Physical and sexual violence occurring in the context of “your sexual and dating relationships”26 was assessed by using modified items from validated measures.35,36 Specifically, participants were asked about experiencing physical harm and pressure to have sex, both with and without the use of force or threats. Participants who affirmed at least one of four questions regarding lifetime exposure to physical or sexual IPV were characterized as having a history of IPV.

Analysis

Participants with missing information on race (n = 3), RC (n = 13), IPV (n = 3), or UIP (n = 3) were excluded from our sample, as were 65 women who reported never having sex with a man and thus not at risk of UIP, resulting in a final sample size of 1234.

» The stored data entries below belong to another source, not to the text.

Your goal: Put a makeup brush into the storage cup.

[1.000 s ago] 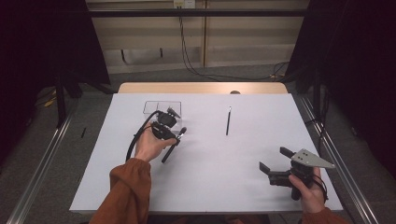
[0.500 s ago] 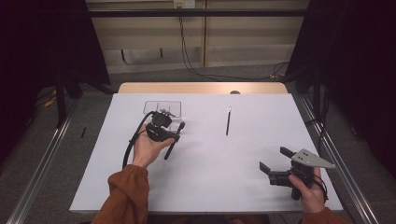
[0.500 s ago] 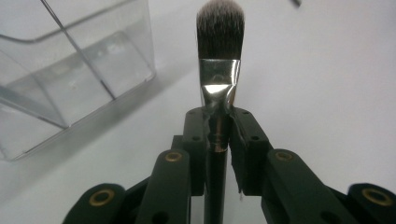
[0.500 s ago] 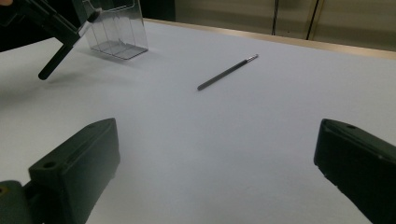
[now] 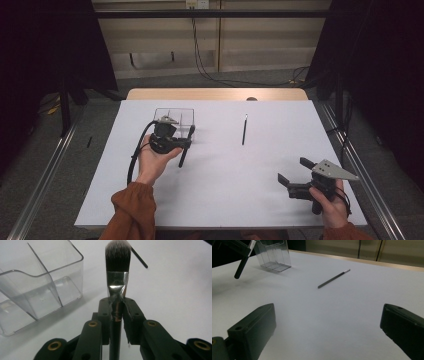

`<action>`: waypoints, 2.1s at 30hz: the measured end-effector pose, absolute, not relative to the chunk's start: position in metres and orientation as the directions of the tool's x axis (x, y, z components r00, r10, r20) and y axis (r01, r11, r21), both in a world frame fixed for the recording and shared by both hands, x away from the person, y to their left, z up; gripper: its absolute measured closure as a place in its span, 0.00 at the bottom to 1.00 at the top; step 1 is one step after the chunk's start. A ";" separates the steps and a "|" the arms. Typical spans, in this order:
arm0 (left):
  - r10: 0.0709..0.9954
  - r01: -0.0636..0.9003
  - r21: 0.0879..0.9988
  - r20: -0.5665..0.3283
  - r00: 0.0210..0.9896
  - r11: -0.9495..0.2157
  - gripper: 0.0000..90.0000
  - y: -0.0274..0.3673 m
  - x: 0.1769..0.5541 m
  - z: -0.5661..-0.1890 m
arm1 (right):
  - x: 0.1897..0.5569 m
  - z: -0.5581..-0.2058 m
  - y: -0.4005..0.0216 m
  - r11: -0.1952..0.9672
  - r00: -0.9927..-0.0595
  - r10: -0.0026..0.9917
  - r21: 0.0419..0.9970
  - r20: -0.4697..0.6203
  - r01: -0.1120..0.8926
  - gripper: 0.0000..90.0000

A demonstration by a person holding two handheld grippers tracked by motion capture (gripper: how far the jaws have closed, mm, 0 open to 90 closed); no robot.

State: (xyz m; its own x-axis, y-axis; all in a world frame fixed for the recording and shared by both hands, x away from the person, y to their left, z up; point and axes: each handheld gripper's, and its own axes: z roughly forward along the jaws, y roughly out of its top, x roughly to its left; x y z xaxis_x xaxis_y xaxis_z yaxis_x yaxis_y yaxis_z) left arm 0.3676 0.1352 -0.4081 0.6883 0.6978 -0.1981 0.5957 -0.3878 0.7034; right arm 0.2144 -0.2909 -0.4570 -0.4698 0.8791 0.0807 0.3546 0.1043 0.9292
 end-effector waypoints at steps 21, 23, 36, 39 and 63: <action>0.697 0.466 0.847 -0.173 0.696 -0.255 0.86 0.155 0.354 -0.408 | 0.215 -0.457 -0.291 0.103 -0.468 0.880 0.929 0.082 0.355 0.00; 0.689 0.450 0.860 -0.176 0.703 -0.240 0.86 0.156 0.354 -0.408 | 0.215 -0.457 -0.291 0.102 -0.469 0.880 0.929 0.082 0.355 0.00; 0.678 0.382 0.907 -0.169 0.715 -0.177 0.86 0.158 0.352 -0.405 | 0.214 -0.457 -0.291 0.102 -0.469 0.880 0.929 0.082 0.355 0.00; 0.679 0.365 0.916 -0.162 0.717 -0.168 0.86 0.158 0.352 -0.403 | 0.215 -0.457 -0.291 0.103 -0.469 0.880 0.929 0.081 0.355 0.00; 0.715 0.294 0.952 -0.143 0.684 -0.091 0.86 0.175 0.362 -0.370 | 0.214 -0.457 -0.291 0.105 -0.472 0.878 0.932 0.076 0.347 0.00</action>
State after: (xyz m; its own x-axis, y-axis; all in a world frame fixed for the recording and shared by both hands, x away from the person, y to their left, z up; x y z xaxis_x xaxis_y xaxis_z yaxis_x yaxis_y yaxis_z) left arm 0.3617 0.1750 -0.3700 0.6840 0.7154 -0.1426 0.2937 -0.0911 0.9515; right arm 0.2143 -0.2915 -0.4566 -0.4717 0.8784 0.0763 0.3467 0.1052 0.9321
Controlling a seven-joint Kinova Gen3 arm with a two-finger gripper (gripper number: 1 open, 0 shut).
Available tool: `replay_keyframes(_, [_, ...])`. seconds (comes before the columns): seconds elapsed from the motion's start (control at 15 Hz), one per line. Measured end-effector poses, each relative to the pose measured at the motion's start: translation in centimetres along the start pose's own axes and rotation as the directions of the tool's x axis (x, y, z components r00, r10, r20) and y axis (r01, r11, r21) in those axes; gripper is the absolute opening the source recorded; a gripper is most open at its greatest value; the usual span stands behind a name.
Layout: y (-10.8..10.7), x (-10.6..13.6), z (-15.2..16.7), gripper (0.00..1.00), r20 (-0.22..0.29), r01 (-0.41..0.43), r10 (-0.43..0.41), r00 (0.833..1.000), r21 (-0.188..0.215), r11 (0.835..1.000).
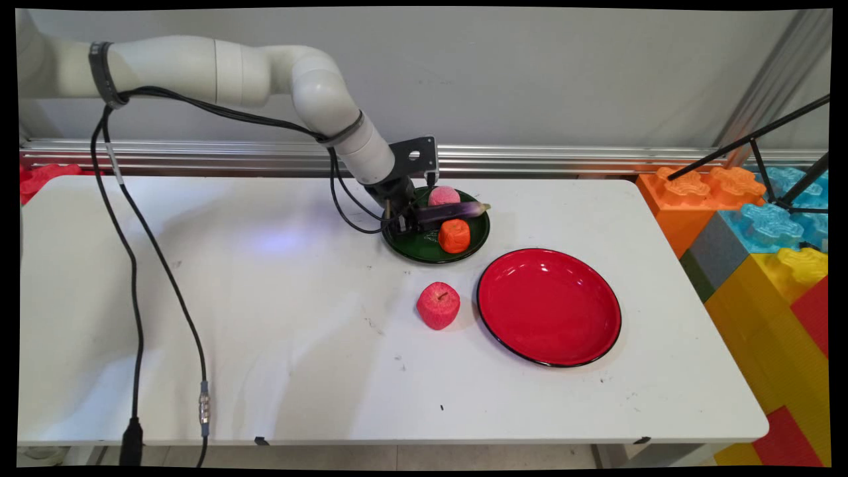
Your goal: Place the picked object on the table
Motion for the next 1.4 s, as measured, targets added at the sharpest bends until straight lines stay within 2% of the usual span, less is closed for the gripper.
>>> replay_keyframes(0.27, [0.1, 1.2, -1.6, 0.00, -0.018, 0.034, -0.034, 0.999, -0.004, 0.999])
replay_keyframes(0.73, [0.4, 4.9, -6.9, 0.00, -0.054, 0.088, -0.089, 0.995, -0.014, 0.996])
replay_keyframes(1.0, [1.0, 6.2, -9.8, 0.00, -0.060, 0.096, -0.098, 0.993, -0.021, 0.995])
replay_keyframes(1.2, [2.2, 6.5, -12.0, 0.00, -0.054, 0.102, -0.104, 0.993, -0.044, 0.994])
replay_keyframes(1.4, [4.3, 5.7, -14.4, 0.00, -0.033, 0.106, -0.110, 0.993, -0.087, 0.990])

We calculated the lifetime prevalence estimates for UIP, RC, and IPV by race/ethnicity and tested for potential differences in the demographic characteristics, RC, IPV, and UIP by race/ethnicity using chi-square analyses (Table 1). We then constructed separate logistic regression models to assess crude differences in experiences of RC, IPV, and UIP, by race/ethnicity (Table 2). We used a series of logistic regression models to assess the effects of race/ethnicity on the risk of UIP, with adjustments for age, education, relationship status, and country of origin. Subsequently, we added RC, and the final model included both RC and IPV (Table 3). Finally, we tested the race-specific effects of RC on the risk of UIP by race/ethnicity, comparing women with exposure to RC to non-exposed women in models stratified by race/ethnicity (Table 4). The potential for multicollinearity was assessed, and a sensitivity analysis confirmed that the results were robust to small amounts of missing data. We considered a p-value < 0.05 statistically significant. All analyses were conducted in SAS, version 9.4, by using the survey data analysis procedures for clustered data to account for clinic effects.37

Table 2.

Crude Associations and Column Percentages of Unintended Pregnancy, Reproductive Coercion, and Intimate Partner Violence Across Race/Ethnicity and Other Sociodemographic Variables, N = 1234

  Unintended pregnancy Reproductive coercion Intimate partner violence
Variable n OR 95% CI n OR 95% CI n OR 95% CI
Race/ethnicity
 White 105 ref 51 ref 161 ref
 Black 172 1.72 1.20–2.45 127 2.69 1.90–3.79 187 0.91 0.52–1.60
 Hispanic/Latina 126 0.91 0.56–1.47 87 1.44 0.92–2.26 183 0.78 0.60–1.01
 Multiracial 42 1.52 0.84–2.72 26 1.88 1.46–2.41 57 1.35 0.77–2.37
 API/other 64 1.15 0.90–1.48 29 1.02 0.59–1.77 78 0.74 0.51–1.07

Bold font indicates p-value < 0.05.

95% CI, 95% confidence interval; OR, odds ratio.

Table 3.

Logistic Regression Models Assessing Associations of Race, Reproductive Coercion, and Intimate Partner Violence with Unintended Pregnancy

Variable Model 1, AOR (95% CI) Model 2, AOR (95% CI) Model 3, AOR (95% CI)
Race/ethnicity
 White (n = 283) ref ref ref
 Black (n = 342) 1.76 (1.09–2.82) 1.63 (1.02–2.60) 1.67 (0.99–2.80)
 Hispanic/Latina (n = 361) 1.12 (0.67–1.86) 1.08 (0.65–1.79) 1.09 (0.66–1.82)
 Multiracial (n = 89) 1.44 (0.85–2.45) 1.37 (0.79–2.38) 1.35 (0.78–2.34)
 API/other (n = 158) 1.42 (1.13–1.79) 1.41 (1.15–1.73) 1.43 (1.13–1.80)
Reproductive coercion
 No (n = 914) ref ref
 Yes (n = 320) 1.59 (1.26–2.01) 1.47 (1.05–2.05)
Intimate partner violence
 No (n = 568) ref
 Yes (n = 666) 1.38 (0.77–2.48)

Model 1: Adjusted for age, education, relationship status, and country of origin; Model 2: Model 1 + reproductive coercion; and Model 3: Model 2 + intimate partner violence.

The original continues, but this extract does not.